Of course, connecting the credit ratings that led to a housing bubble with development banks like the World Bank Group (WBG) and International Monetary Fund (IMF) seems like a longshot. However, understanding how these multinational development banks (MDBs) structure their finances, and the role credit ratings play in that structuring, is central to explaining why many development banks in recent years appear stingier with their money and less adventurous with their policies.

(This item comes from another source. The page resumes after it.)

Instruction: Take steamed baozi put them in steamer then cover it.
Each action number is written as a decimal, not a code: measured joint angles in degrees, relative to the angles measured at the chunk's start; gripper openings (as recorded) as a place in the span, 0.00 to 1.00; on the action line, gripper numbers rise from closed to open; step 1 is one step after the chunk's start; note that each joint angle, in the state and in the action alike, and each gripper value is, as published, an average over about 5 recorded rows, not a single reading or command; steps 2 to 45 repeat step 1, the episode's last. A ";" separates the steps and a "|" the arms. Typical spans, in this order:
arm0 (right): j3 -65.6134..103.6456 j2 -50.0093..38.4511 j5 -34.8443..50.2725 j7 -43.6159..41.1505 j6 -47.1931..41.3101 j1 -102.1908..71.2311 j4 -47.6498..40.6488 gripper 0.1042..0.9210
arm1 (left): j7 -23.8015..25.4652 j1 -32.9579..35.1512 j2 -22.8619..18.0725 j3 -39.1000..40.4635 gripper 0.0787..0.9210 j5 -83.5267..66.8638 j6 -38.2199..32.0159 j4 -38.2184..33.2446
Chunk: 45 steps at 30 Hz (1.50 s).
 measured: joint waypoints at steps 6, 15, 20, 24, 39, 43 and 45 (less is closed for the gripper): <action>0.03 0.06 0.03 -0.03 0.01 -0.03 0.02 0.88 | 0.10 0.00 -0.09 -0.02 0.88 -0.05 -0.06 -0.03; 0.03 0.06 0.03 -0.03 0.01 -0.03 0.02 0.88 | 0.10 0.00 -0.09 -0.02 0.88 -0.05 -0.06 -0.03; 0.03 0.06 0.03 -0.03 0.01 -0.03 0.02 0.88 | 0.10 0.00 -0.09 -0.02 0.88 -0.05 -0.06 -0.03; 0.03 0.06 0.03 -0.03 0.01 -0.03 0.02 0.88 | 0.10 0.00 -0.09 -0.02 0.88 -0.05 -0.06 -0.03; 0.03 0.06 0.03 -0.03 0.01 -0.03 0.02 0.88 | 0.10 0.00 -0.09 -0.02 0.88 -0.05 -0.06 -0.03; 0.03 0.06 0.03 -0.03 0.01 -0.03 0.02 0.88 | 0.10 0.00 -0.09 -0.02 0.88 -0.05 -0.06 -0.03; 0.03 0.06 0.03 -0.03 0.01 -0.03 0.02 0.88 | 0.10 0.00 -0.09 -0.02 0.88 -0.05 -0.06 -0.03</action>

The road between credit ratings and policy planning in MDBs is a long and confusing one, but here’s the story in brief. Development banks need lenders. A bank is a bank and money doesn’t just appear, so most turn to open-market lenders to get enough money to actually implement meaningful policy. Some turn to private individuals, others to smaller banks or pension funds, and some of the biggest to national governments. And the way lenders determine whether a bank is risky (which is defined by a laundry list of financial details) is by looking at their credit ratings. A triple-A rating is the corporate equivalent of an impeccable credit score, a B rating isn’t ideal, but can be worked with, and anything below is considered highly risky.
The three horsemen of the apocalypse who deliver the ratings to MDBs are the S&P, Fitch, and Moody’s credit indexes. Their rating scale is based on a series of fiscal stability measurements including capital solvency, loan overextension, good governance, and repayment rates. Being an MDB is already risky business, so essentially anything less than a AAA or AA rating is bad news. According to Dr. Chris Humphrey, “the situation has become even more restrictive in the wake of the global financial crisis, as credit rating agencies have tightened their methodologies in the wake of criticism.” The result is that governors of development banks are encouraged to be fiscally conservative. Stick to what works, avoid over lending, and don’t entertain risky new opportunities.

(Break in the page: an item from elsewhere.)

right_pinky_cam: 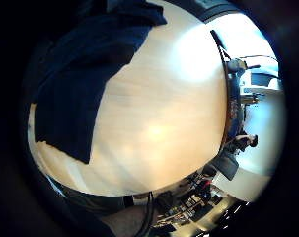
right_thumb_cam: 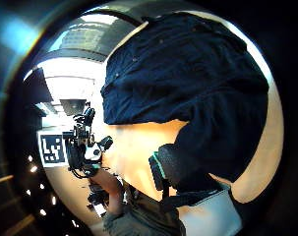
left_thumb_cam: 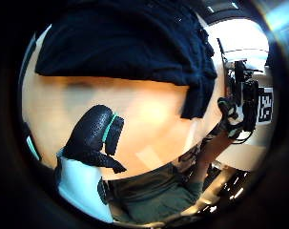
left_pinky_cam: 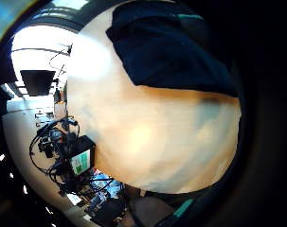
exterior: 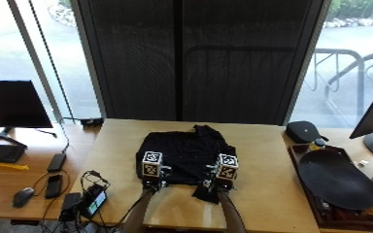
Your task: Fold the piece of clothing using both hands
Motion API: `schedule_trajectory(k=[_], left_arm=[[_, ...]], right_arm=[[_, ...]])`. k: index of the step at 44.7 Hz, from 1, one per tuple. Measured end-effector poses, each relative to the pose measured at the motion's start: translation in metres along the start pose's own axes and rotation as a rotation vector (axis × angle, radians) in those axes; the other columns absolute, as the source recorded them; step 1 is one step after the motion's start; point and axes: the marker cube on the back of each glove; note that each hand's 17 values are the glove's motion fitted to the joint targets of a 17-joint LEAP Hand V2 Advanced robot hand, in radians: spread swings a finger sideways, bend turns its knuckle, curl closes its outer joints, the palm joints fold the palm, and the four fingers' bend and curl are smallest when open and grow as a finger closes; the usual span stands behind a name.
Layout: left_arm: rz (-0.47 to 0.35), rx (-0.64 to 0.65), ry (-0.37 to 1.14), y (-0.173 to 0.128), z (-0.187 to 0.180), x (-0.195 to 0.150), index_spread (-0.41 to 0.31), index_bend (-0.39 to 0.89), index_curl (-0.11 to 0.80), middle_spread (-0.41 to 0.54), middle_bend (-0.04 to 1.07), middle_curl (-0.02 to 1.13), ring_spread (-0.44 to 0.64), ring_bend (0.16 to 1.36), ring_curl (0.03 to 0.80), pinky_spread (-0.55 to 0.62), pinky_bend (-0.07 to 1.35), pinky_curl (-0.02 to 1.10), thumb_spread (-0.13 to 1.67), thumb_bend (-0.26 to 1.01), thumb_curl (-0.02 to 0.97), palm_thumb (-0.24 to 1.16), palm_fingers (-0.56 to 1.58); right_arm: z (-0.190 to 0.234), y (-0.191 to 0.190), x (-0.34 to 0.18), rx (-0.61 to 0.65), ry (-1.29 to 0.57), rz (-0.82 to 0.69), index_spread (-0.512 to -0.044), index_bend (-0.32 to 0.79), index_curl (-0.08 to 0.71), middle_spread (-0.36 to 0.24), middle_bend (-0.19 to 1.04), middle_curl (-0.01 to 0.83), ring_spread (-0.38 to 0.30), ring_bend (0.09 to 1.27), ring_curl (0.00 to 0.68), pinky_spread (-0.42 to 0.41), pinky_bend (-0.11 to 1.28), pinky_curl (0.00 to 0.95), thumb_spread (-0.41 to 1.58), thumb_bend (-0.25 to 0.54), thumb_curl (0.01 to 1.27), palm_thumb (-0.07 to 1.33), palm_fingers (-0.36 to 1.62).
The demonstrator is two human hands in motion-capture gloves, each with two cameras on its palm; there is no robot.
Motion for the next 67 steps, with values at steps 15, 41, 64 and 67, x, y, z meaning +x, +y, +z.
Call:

Naturally, a conservative outlook from development banks, especially recently, has meant new ideas often have a hard time gaining acceptance in big institutions like the World Bank or Inter-American Development Bank. This has meant exploring new financial options to address pressing issues like climate change, refugee crises, or international health preparedness are being turned down in the interest of keeping credit ratings sated. In the words of a 2018 internal report for the G24: “If MDBs are to fulfill the goals of their shareholders to ramp up support for badly-needed infrastructure and help achieve the 2030 Sustainable Development Goals, a strong financial foundation is essential.” That foundation can only come with increased lending confidence and financial exploration.
Luckily, several options present themselves to MDBs to help minimize the stifling effect credit rating reliance has on innovation. The very same internal report highlights several simple and effective mechanisms by which development banks could slowly reduce their attachment to ratings agencies. Among the most interesting are the employment of an external source to evaluate an MDB’s fiscal strength and assign an independent credit rating for internal purposes or including callable capital, currently loaned cash that is extremely easy to demand, as part of the bank’s fiscal reserve. Perhaps the simplest is considering whether “an AAA bond rating may not be essential to achieve development goals,” especially if increased innovation at the cost of a little financial risk is worth the payoff in social good.
While credit ratings will naturally continue to play a role in determining aspects of bank policies, that’s not necessarily a bad thing. A little bit of caution when handling other people’s money is never a bad thing. But to fulfill the mission of societal improvement that development banks hope to achieve, letting innovation and experimentation in on occasion is not only beneficial, but vital.